### ACTIVITY
Would you transcribe the whole listing exactly and drop its images?

____ AVAILABLE DATA

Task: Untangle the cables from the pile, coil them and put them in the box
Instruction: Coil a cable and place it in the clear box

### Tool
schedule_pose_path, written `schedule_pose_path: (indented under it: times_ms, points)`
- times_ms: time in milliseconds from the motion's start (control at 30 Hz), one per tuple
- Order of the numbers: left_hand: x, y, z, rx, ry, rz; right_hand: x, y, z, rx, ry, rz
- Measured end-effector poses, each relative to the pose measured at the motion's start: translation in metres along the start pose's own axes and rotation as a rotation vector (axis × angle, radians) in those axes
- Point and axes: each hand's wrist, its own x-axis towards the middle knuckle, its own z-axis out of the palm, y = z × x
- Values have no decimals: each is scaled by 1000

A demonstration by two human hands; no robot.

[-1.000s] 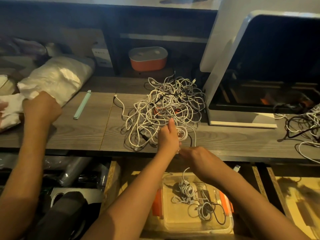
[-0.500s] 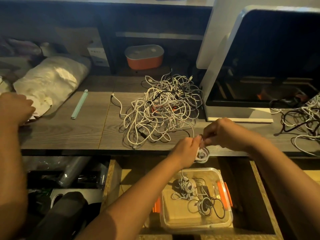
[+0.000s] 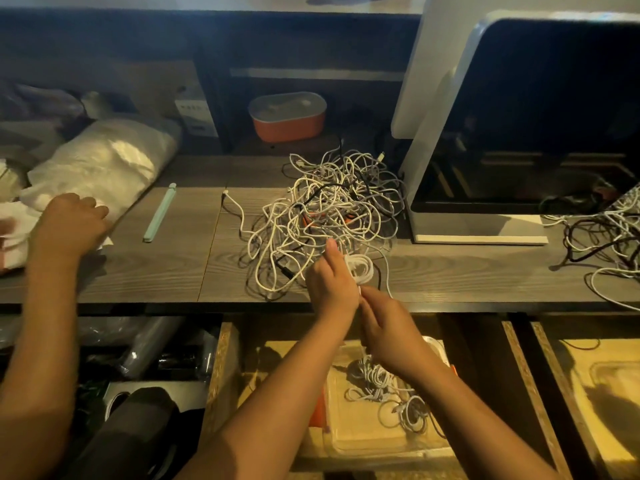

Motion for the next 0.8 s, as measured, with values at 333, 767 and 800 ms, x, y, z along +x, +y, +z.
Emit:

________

### ANSWER FOR THIS EXERCISE
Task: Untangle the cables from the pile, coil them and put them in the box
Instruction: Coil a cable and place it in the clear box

### Tool
schedule_pose_path, written `schedule_pose_path: (indented under it: times_ms, points)`
- times_ms: time in milliseconds from the motion's start (control at 30 Hz), one per tuple
- Order of the numbers: left_hand: x, y, z, rx, ry, rz; right_hand: x, y, z, rx, ry, rz
- Measured end-effector poses, each relative to the pose measured at the motion's start: translation in metres along the start pose's own axes and rotation as a rotation vector (axis × angle, radians) in those axes
- Point and axes: each hand's wrist, its own x-axis towards the middle knuckle, its own z-axis out of the palm, y = z × x
- Values have no decimals: each is scaled by 1000

A demonstration by two human hands; no robot.

[-1.000s] 
[-0.500s] 
[+0.000s] 

Motion for the next 0.8 s, as measured, with values at 333, 767 and 800 ms, x, y, z along +x, +y, +z.
Emit:

Nothing remains to be added to the response.